» Problem requirements
Return all of the data exactly as written, without the pictures.

----

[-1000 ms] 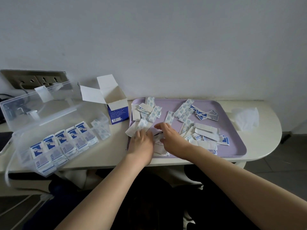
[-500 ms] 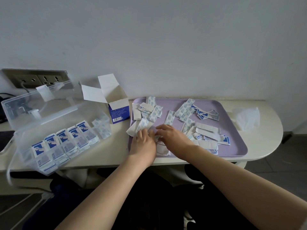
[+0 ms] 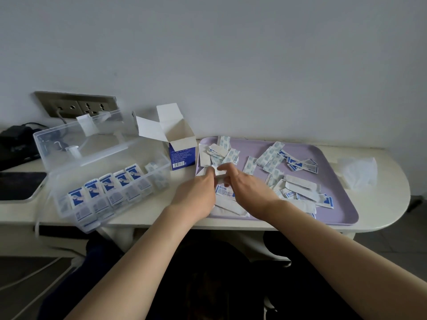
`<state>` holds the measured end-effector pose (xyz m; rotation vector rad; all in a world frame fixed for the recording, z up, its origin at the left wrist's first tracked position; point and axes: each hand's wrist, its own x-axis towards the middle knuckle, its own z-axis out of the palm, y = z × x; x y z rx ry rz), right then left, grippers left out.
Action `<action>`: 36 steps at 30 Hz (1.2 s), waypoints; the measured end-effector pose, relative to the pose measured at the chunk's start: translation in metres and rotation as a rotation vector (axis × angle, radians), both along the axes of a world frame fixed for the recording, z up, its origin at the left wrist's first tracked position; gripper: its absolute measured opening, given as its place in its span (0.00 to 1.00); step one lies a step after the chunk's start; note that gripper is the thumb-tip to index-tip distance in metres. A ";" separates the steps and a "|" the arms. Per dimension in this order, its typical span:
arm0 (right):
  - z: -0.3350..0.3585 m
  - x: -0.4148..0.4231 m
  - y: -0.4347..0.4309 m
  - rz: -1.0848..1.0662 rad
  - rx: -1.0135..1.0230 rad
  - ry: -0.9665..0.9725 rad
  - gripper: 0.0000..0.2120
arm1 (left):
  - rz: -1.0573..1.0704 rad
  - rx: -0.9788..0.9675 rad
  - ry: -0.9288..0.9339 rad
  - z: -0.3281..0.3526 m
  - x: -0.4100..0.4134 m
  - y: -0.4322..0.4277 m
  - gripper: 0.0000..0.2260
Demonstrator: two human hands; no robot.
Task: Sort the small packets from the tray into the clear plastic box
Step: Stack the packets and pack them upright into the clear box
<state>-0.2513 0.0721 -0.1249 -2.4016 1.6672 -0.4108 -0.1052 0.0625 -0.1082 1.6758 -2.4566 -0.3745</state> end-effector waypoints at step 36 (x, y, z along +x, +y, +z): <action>0.078 0.114 -0.039 0.348 -0.554 -0.042 0.05 | 0.122 -0.078 -0.107 0.024 0.164 0.008 0.11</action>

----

» Response to this task
[-1000 ms] 
[-500 ms] 
[+0 ms] 
`<state>` holds the measured end-effector pose (xyz m; rotation vector rad; all in a world frame fixed for the recording, z up, its origin at the left wrist's first tracked position; point and axes: each hand's wrist, its own x-axis towards the middle knuckle, its own z-axis out of the palm, y = z × x; x y z rx ry rz), right then left, grippers left out.
Action `<action>`: 36 steps at 30 Hz (1.2 s), waypoints; the measured end-effector pose, relative to the pose measured at the chunk's start: translation in metres and rotation as a rotation vector (axis × angle, radians), both along the axes of a world frame fixed for the recording, z up, its origin at the left wrist's first tracked position; gripper: its absolute measured opening, given as its place in its span (0.00 to 1.00); step one lies a step after the chunk's start; note that gripper is the thumb-tip to index-tip distance in metres. A ";" separates the steps and a "|" the arms. Per dimension in this order, its typical span:
arm0 (right):
  - z: -0.3350..0.3585 m
  - x: -0.4148..0.4231 m
  - y: -0.4347..0.4309 m
  - rz: -1.0848..1.0662 rad
  - rx: -1.0135..1.0230 rad
  - ry: -0.9665..0.9725 rad
  - gripper: 0.0000..0.2120
arm1 (left):
  - rz: -1.0573..1.0704 rad
  - rx: -0.9788..0.9675 rad
  - ry: -0.9288..0.9339 rad
  - z: -0.3281..0.3526 m
  - x: -0.4100..0.4134 m
  - y: -0.4322..0.4277 m
  - gripper: 0.0000..0.2260
Demonstrator: two human hands; no robot.
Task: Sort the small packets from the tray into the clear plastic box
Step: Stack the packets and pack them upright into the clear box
<state>-0.2513 0.0721 -0.1249 -2.4016 1.6672 -0.4108 -0.1052 0.0625 -0.1082 1.6758 -2.4566 -0.3745</state> end-effector waypoints at step 36 (x, y, z along +x, +y, +z): <action>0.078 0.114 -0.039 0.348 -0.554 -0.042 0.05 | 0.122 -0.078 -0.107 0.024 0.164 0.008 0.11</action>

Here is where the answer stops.